Rocha Que Voa,
de Eryk Rocha


Rocha Que Voa, Brasil, 2002

O risco era grande. Não bastasse ser filho do maior mito do cinema brasileiro, a temática de seu primeiro filme de longa-metragem não é outra senão o percurso do próprio pai. O circuito, quase automático, arrisca surgir: a velha ladainha sobre Glauber Rocha como a encarnação mitológica do cinema no Brasil e no Terceiro Mundo, um superego que já valeu (e ainda vale) a denominação de "viúva de Glauber" a todos aqueles que, de alguma forma, parasitam ou de alguma forma trabalham majoritariamente em torno da obra do cineasta baiano. Um filho de Glauber copiar o pai seria mais legítimo? Em todo caso, essa pergunta nem chega a ser respondida simplesmente por não ser necessária. Eryk Rocha faz a aposta e ganha: seu filme, por mais que tenha audio do pai, por mais que contenha trechos de filmes do pai, não se parece nada com Glauber Rocha. Antes, remeteria a outro mito do cinema brasileiro, Mário Peixoto (pelos grafismos poéticos e pelas figuras recorrentes do céu e da água).

A idéia de Rocha Que Voa não é sem interesse: aproveitar um generoso arquivo de entrevistas e depoimentos de Glauber Rocha em Cuba para compor um mosaico do pensamento do cineasta. Surpresa: não se trata, de forma alguma, de utilizar a figura-Glauber para falar sempre a mesma coisa que conhecemos (a importância da cultura brasileira, o cinema novo, a democracia, o terceiro mundo...), mas acima de tudo um retrato em profundidade, onde o militante não existe sem o confessional, onde a vida pública não pode existir sem a pessoal, e onde o discurso tornado dogmático e monolítico nas bocas dos falsos herdeiros se torna precário e circunstancial. Glauber sai da história para entrar na vida. Sai do mito para voltar a ter carne.

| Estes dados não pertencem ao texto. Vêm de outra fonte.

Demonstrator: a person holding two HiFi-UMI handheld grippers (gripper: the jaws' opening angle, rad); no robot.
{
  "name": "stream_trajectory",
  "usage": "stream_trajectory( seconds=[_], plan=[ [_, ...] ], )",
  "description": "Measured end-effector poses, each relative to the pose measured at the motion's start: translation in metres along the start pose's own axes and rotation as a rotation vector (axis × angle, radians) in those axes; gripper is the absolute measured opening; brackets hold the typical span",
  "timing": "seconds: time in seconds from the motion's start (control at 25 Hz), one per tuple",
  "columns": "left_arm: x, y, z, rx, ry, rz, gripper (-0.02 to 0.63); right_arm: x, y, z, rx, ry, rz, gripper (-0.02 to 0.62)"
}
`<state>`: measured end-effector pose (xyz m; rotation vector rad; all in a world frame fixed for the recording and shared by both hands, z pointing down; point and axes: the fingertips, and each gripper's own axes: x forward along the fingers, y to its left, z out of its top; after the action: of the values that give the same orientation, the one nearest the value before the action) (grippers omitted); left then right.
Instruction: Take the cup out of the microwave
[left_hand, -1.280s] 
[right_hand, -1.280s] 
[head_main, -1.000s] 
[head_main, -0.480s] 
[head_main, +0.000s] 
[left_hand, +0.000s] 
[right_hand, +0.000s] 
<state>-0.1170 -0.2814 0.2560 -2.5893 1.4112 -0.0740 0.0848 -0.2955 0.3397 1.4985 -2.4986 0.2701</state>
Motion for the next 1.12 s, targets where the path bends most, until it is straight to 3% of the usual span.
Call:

Se Rocha Que Voa consegue refazer a imagem de Glauber Rocha ou, ao menos adicionar uma faceta esquecida (embora plenamente encontrável nos documentos disponíveis), do ponto de vista da estrutura do filme algo deixa a desejar. Baseando-se exclusivamente o roteiro nos depoimentos de e sobre Gluaber (entre os quais um magnífico testemunho sobre a sincronização da imagem com o som, feita por Paulo García), a parte de imagem do filme fica muito presa, à mercê do áudio. Falou-se em "radiofônico" a propósito do filme, o que, se não é algo muito polido ou apropriado de se dizer numa crítica, é um comentário espirituoso – e, sob certo aspecto, a fissura entre som e imagem é o que de fato produz uma certa sensação de que "falta algo" ao fim da projeção. Não que seja mal-cuidada: a imagem no filme é bonita, misturando majoritariamente trechos de clássicos da cinematografia latino-americana (os filmes de Glauber incluídos) com tomadas documentais ou poéticas retrabalhadas eletronicamente para atingir texturas que de fato são interessantes. Mas, do ponto de vista da imagem, tudo que vemos em Rocha Que Voa não consegue se aproximar em nada da polifonia de sons e idéias que circulam pela banda sonora do filme. Trata-se, sem dúvida, de um documento de suma importância para pesquisadores (o que constitui, todavia, um número ínfimo do público de um filme, mesmo um documentário) e de relativo interesse para o público geral, um interesse que só cresce à medida que que o interesse do espectador por aspectos políticos e cinematográficos do terceiro-mundo. Em qualquer situação, com qualquer público, no entanto, o filme podia furtar-se de ganhar o epíteto "um filme para os ouvidos". Não chegou lá.